◆ **Task data**:
BEGIN

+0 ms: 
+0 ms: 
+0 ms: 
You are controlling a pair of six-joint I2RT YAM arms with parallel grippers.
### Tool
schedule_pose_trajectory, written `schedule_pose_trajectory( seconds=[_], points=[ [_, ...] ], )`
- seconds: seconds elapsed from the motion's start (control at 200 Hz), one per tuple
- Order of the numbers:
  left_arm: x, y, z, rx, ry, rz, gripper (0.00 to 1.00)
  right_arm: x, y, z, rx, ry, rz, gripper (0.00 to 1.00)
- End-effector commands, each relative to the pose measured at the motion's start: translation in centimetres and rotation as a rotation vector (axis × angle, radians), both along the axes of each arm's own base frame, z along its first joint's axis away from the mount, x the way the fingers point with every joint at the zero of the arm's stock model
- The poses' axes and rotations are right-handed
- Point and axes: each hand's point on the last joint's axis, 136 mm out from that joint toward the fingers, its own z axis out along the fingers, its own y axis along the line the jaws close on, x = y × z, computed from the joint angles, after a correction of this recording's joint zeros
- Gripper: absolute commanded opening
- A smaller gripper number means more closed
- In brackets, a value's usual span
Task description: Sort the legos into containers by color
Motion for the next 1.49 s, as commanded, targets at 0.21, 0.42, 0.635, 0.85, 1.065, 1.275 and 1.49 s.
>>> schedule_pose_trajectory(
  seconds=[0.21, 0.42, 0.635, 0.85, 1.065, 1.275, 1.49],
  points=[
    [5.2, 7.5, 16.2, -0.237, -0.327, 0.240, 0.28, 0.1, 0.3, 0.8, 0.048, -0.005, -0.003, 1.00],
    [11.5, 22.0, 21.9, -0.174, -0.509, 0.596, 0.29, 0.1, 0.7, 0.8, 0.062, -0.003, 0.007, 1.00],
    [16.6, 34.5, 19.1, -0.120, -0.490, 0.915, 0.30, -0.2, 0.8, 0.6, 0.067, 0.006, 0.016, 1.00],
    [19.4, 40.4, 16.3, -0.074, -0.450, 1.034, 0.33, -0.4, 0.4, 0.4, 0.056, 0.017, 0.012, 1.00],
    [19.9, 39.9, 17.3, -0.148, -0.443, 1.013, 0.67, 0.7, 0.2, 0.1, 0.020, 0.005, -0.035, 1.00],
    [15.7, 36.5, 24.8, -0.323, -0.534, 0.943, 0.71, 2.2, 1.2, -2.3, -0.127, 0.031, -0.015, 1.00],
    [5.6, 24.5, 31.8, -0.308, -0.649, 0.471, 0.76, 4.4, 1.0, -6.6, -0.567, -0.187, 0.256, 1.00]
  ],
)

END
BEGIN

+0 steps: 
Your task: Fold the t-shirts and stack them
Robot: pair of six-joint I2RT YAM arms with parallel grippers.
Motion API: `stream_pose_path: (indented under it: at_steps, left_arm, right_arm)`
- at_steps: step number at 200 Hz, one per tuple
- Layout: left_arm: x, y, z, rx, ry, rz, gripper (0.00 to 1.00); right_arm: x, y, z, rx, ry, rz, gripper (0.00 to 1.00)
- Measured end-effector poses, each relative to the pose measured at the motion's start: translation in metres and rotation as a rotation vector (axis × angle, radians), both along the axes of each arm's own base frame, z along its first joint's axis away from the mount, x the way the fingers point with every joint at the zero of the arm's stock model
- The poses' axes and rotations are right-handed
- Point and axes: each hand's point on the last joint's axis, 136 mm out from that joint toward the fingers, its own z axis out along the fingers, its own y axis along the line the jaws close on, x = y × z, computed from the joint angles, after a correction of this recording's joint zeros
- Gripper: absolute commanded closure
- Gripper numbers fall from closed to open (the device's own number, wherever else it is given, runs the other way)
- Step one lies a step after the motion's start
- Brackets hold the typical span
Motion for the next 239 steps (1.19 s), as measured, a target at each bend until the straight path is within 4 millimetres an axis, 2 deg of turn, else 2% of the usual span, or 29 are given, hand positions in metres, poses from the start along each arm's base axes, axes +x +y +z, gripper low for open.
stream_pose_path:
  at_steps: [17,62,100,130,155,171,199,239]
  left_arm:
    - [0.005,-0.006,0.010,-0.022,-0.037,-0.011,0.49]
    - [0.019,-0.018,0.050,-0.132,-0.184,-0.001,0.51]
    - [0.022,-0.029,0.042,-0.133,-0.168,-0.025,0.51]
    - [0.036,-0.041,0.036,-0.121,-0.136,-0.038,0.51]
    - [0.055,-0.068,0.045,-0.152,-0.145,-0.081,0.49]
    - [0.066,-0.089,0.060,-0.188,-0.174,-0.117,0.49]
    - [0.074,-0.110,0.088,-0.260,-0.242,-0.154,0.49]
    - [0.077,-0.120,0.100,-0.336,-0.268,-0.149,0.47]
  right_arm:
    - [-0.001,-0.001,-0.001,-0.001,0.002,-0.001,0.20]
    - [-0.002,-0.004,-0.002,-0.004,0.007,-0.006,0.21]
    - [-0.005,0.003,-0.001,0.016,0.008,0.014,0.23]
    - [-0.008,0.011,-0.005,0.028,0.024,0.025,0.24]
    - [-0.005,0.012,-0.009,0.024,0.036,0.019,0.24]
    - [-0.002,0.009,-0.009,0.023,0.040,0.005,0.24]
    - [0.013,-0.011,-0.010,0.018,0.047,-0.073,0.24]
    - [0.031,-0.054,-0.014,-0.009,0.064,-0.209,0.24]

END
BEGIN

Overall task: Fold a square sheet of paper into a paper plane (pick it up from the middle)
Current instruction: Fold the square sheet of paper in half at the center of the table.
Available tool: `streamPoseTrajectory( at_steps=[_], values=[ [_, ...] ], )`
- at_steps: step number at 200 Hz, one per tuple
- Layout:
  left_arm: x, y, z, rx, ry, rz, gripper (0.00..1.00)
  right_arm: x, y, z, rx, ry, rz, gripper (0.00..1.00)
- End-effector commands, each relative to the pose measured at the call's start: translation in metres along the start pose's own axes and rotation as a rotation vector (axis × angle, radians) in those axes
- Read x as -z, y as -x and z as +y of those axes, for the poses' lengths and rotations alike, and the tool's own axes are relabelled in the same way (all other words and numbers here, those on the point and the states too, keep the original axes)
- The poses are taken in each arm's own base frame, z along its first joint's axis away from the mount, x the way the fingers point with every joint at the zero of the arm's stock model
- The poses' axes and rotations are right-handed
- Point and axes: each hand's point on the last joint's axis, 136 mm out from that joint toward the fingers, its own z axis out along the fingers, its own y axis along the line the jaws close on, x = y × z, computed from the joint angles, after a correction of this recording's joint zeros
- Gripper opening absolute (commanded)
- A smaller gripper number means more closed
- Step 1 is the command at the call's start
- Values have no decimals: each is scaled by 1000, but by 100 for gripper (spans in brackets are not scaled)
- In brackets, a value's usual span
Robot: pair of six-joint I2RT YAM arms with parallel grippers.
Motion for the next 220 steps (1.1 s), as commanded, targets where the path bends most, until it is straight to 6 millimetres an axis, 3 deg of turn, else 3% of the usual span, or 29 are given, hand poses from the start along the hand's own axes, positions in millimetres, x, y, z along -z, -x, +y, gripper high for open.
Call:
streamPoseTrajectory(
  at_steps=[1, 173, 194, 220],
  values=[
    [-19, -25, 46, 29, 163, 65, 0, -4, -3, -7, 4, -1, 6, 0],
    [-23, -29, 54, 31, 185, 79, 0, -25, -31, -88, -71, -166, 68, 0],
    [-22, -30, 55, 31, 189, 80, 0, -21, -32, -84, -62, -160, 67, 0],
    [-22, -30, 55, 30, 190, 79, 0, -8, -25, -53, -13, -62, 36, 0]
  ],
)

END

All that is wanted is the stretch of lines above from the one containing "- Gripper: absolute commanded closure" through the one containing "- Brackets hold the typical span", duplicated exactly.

◆ **Problem solution**:
- Gripper: absolute commanded closure
- Gripper numbers fall from closed to open (the device's own number, wherever else it is given, runs the other way)
- Step one lies a step after the motion's start
- Brackets hold the typical span

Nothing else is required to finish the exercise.